EXERCISE →
Work out the count of lines in the material where the string "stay" shows up, and reply with it alone.

EXTRACTED DATA →
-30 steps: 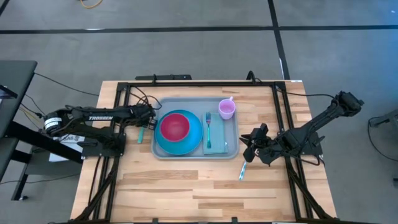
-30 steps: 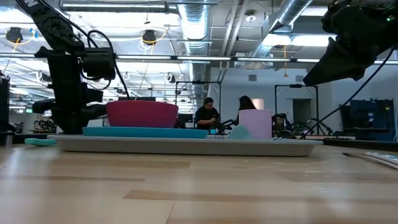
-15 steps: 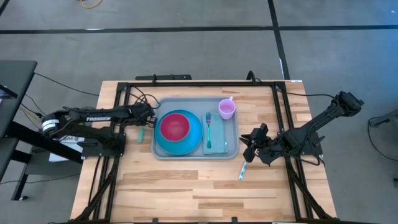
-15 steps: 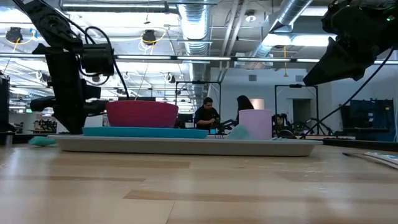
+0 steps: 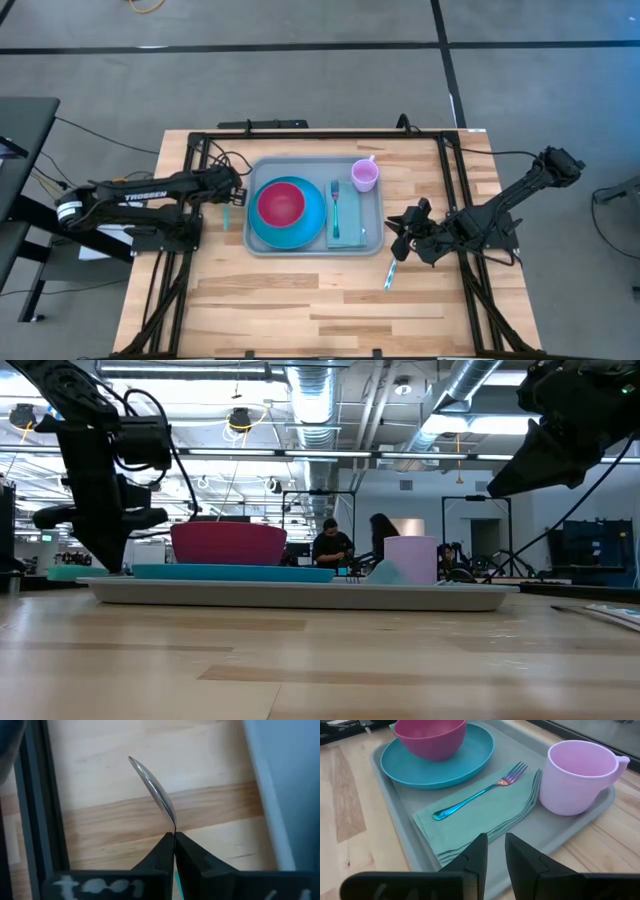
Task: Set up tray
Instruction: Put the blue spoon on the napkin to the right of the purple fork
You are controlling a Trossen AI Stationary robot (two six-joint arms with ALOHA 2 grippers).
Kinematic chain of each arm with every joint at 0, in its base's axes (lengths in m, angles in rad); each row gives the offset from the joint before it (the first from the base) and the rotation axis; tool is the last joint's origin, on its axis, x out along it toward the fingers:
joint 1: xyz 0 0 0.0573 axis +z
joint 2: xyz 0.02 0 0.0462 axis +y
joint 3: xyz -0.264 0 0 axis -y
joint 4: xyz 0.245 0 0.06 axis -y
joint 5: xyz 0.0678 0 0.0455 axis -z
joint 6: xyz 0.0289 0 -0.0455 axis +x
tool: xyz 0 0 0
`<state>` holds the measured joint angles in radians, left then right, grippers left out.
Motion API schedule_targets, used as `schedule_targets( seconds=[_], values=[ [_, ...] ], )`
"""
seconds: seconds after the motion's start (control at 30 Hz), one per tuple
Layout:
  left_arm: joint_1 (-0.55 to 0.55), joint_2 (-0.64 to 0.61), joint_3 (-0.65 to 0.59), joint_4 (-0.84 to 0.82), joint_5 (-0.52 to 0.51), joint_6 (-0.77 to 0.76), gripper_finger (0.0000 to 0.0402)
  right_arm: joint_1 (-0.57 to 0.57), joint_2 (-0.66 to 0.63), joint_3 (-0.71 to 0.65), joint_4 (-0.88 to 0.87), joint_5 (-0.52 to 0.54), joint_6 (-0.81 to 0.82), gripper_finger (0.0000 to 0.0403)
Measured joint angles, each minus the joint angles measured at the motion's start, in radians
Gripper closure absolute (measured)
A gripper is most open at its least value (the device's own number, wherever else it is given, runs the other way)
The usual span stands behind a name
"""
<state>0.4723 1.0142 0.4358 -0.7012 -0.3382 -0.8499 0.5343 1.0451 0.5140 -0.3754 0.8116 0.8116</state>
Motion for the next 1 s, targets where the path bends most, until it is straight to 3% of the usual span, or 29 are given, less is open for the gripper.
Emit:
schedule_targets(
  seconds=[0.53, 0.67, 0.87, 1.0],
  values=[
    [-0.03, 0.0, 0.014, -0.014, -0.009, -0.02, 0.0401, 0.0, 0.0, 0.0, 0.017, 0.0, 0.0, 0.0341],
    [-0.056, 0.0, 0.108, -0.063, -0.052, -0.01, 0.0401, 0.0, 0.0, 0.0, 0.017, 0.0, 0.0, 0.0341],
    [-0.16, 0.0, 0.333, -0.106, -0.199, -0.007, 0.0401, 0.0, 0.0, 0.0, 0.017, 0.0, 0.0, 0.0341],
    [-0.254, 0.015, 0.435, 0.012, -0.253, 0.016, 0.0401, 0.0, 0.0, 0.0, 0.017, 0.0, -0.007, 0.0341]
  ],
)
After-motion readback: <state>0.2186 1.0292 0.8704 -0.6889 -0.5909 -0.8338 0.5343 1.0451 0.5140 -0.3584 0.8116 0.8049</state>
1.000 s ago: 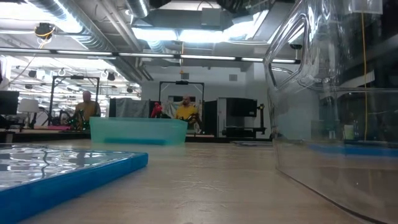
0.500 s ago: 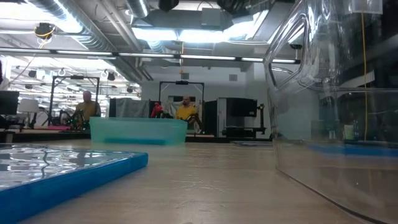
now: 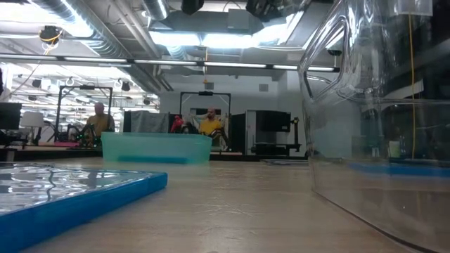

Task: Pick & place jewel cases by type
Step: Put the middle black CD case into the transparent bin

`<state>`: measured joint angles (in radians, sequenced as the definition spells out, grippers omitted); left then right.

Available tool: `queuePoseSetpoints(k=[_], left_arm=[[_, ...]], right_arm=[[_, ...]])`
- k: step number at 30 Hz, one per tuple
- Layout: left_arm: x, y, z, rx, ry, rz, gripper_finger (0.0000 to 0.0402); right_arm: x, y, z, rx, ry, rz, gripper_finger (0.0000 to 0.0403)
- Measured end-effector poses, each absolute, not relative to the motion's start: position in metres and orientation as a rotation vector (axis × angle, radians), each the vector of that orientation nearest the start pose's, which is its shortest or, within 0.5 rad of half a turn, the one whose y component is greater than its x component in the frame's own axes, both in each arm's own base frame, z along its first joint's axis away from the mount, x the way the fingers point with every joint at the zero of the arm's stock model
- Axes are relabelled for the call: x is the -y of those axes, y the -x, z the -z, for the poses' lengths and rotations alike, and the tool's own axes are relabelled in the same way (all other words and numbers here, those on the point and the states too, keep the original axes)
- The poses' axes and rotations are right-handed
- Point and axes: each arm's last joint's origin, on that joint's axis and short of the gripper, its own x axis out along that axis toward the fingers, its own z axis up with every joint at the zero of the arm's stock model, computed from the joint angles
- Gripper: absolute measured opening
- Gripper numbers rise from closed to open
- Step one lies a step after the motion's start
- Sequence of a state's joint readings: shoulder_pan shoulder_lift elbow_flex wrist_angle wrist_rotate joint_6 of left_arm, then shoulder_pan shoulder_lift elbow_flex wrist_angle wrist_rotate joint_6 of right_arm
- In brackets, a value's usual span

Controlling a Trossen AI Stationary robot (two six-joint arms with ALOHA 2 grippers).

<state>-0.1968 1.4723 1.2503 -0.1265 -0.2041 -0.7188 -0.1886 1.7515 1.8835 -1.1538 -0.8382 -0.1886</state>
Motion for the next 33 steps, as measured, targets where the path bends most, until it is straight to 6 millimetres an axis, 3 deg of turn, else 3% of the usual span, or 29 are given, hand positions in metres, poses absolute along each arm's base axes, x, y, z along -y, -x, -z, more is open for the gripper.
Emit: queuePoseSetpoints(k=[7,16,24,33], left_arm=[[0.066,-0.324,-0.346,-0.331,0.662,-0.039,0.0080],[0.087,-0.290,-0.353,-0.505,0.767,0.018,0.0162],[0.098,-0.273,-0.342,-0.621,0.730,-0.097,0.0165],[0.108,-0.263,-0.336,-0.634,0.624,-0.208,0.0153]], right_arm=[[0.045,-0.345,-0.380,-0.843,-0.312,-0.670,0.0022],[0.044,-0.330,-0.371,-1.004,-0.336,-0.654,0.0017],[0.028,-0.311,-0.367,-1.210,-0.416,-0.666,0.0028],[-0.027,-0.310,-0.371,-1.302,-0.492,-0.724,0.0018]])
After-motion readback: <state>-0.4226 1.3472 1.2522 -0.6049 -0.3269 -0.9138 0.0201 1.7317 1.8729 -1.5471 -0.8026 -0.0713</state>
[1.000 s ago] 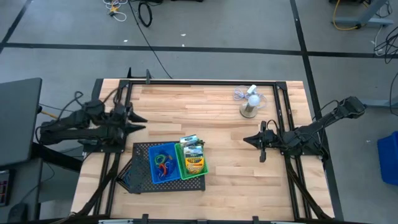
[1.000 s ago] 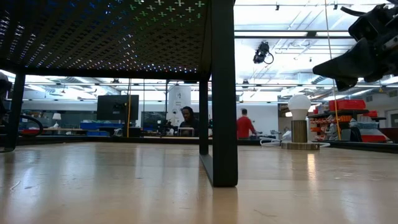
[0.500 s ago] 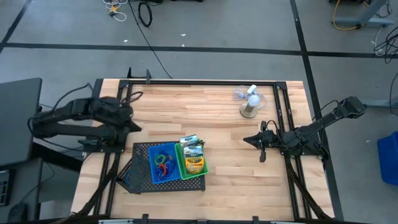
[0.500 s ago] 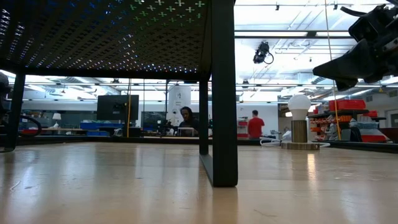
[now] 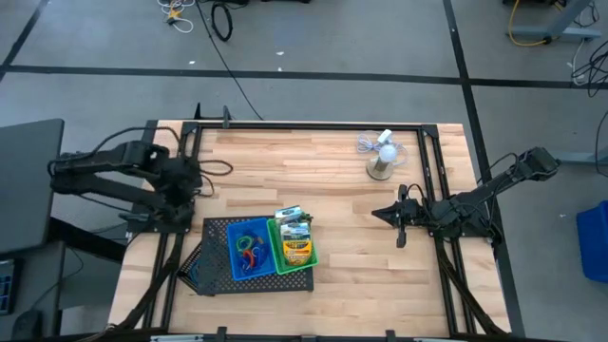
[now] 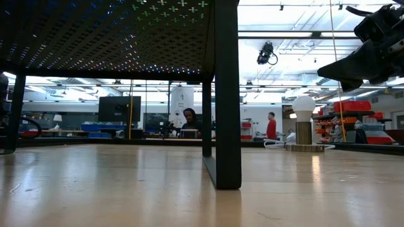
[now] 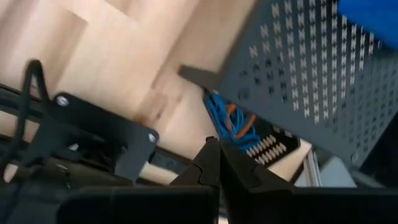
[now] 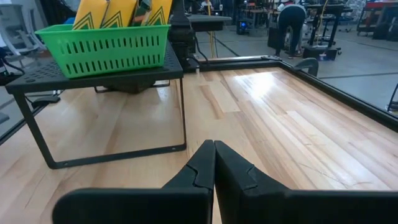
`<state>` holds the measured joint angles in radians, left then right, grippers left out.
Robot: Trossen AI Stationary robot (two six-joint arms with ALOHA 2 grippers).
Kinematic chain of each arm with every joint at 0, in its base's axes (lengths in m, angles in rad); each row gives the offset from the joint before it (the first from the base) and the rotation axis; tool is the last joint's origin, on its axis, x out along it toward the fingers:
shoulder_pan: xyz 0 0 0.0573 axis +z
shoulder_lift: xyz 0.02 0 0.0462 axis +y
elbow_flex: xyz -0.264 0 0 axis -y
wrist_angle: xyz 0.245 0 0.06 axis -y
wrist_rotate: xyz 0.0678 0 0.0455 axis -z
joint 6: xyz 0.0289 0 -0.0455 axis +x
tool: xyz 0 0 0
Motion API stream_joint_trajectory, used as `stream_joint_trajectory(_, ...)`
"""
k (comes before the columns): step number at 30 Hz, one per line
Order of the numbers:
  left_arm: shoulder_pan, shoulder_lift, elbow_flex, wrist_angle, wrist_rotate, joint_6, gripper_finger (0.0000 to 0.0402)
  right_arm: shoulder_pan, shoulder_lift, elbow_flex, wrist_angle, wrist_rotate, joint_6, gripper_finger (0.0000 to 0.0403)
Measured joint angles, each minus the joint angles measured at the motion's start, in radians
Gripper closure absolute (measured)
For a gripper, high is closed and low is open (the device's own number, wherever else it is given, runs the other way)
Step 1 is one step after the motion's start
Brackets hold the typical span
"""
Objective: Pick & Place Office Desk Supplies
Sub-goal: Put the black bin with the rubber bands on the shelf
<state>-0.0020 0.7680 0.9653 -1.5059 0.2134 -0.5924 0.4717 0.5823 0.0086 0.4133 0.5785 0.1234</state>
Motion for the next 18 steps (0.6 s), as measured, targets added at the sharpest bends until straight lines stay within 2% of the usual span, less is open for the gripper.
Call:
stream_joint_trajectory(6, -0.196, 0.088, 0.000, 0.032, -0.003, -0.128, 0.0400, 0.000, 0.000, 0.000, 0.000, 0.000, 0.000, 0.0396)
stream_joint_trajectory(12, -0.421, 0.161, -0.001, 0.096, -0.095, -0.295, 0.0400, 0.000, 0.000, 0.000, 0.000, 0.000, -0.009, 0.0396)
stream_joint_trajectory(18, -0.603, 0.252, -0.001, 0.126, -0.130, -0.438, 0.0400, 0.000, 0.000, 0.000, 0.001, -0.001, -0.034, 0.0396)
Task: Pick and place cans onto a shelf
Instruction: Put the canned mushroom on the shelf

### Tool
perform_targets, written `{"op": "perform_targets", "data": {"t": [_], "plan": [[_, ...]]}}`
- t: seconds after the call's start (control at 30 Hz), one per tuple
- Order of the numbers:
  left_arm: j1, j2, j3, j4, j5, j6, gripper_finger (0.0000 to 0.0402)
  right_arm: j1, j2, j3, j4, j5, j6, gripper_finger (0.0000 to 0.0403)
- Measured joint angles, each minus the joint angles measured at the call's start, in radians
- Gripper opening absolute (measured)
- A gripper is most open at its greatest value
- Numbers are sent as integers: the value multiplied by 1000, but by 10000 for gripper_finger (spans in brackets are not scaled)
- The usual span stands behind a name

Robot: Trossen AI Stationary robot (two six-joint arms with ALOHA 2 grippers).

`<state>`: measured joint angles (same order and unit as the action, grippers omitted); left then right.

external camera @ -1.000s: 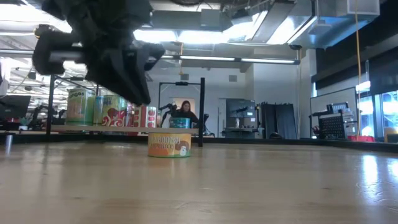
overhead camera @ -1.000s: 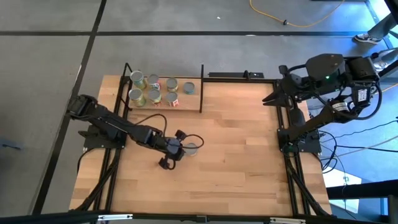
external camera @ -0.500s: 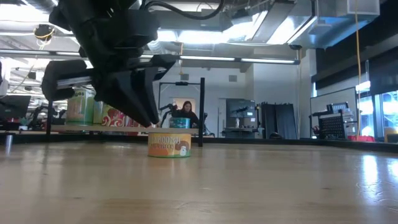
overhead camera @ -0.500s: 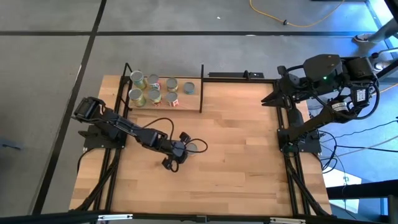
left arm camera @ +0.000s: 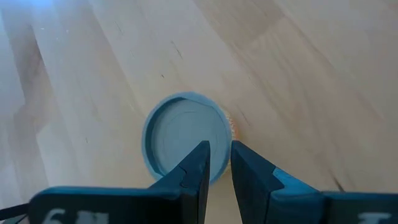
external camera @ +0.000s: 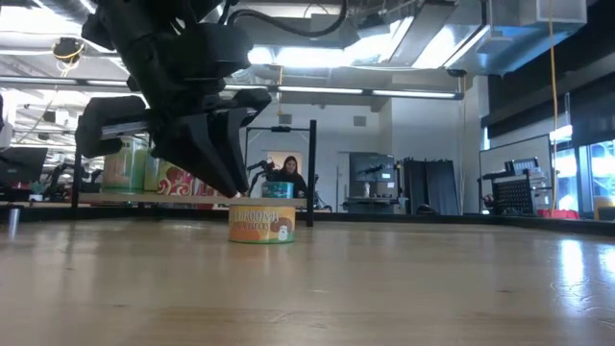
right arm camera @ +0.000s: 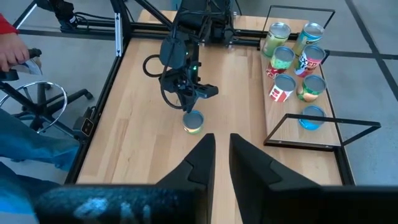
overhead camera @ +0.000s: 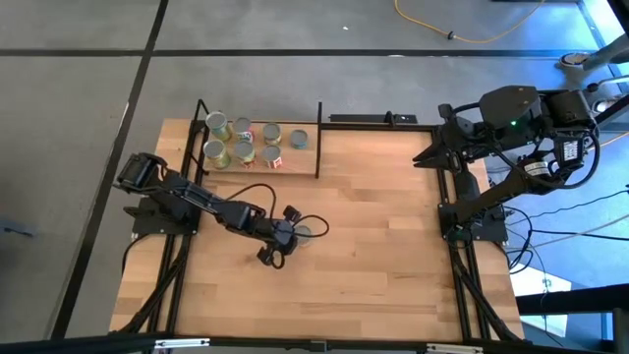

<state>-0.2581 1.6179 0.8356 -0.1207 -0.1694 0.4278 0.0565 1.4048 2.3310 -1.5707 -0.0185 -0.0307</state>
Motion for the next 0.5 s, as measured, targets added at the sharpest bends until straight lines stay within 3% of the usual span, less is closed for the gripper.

OUTPUT FOR THIS EXERCISE →
2